## The problem:
Restate the whole listing exactly, leaving nothing out.

## Stored data:
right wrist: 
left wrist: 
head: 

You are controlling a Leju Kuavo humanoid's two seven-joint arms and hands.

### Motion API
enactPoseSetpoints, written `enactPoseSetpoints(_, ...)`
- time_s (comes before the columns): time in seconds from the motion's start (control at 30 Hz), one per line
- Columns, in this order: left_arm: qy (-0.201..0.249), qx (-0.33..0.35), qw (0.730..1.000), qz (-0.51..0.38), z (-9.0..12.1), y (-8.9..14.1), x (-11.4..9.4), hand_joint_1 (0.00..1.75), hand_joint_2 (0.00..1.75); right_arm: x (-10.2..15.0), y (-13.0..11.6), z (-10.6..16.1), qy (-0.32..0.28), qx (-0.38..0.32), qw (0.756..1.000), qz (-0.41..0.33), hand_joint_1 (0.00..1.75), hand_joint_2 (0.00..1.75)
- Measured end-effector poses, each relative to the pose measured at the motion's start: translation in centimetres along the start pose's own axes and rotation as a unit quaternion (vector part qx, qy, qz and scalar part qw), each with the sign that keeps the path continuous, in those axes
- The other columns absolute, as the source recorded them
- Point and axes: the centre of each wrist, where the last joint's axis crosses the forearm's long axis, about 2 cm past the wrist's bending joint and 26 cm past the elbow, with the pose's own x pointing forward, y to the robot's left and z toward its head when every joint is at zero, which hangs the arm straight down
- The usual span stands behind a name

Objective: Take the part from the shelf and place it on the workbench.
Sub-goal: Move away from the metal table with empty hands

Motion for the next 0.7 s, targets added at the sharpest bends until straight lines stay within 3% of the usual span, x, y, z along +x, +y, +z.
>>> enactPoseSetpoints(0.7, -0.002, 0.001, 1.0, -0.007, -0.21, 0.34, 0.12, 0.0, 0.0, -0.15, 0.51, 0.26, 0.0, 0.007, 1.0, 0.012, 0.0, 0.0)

## Solution to this problem:
right wrist: 
left wrist: 
head: 

You are controlling a Leju Kuavo humanoid's two seven-joint arms and hands.

### Motion API
enactPoseSetpoints, written `enactPoseSetpoints(_, ...)`
- time_s (comes before the columns): time in seconds from the motion's start (control at 30 Hz), one per line
- Columns, in this order: left_arm: qy (-0.201..0.249), qx (-0.33..0.35), qw (0.730..1.000), qz (-0.51..0.38), z (-9.0..12.1), y (-8.9..14.1), x (-11.4..9.4), hand_joint_1 (0.00..1.75), hand_joint_2 (0.00..1.75); right_arm: x (-10.2..15.0), y (-13.0..11.6), z (-10.6..16.1), qy (-0.32..0.28), qx (-0.38..0.32), qw (0.756..1.000), qz (-0.41..0.33), hand_joint_1 (0.00..1.75), hand_joint_2 (0.00..1.75)
- Measured end-effector poses, each relative to the pose measured at the motion's start: translation in centimetres along the start pose's own axes and rotation as a unit quaternion (vector part qx, qy, qz and scalar part qw), each with the sign that keeps the path continuous, in those axes
- The other columns absolute, as the source recorded them
- Point and axes: the centre of each wrist, where the last joint's axis crosses the forearm's long axis, about 2 cm past the wrist's bending joint and 26 cm past the elbow, with the pose's own x pointing forward, y to the robot's left and z toward its head when every joint is at zero, which hangs the arm straight down
- The usual span stands behind a name

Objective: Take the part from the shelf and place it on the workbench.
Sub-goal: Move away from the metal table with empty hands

Motion for the next 0.7 s, targets added at the sharpest bends until straight lines stay within 3% of the usual span, x, y, z along +x, +y, +z.
>>> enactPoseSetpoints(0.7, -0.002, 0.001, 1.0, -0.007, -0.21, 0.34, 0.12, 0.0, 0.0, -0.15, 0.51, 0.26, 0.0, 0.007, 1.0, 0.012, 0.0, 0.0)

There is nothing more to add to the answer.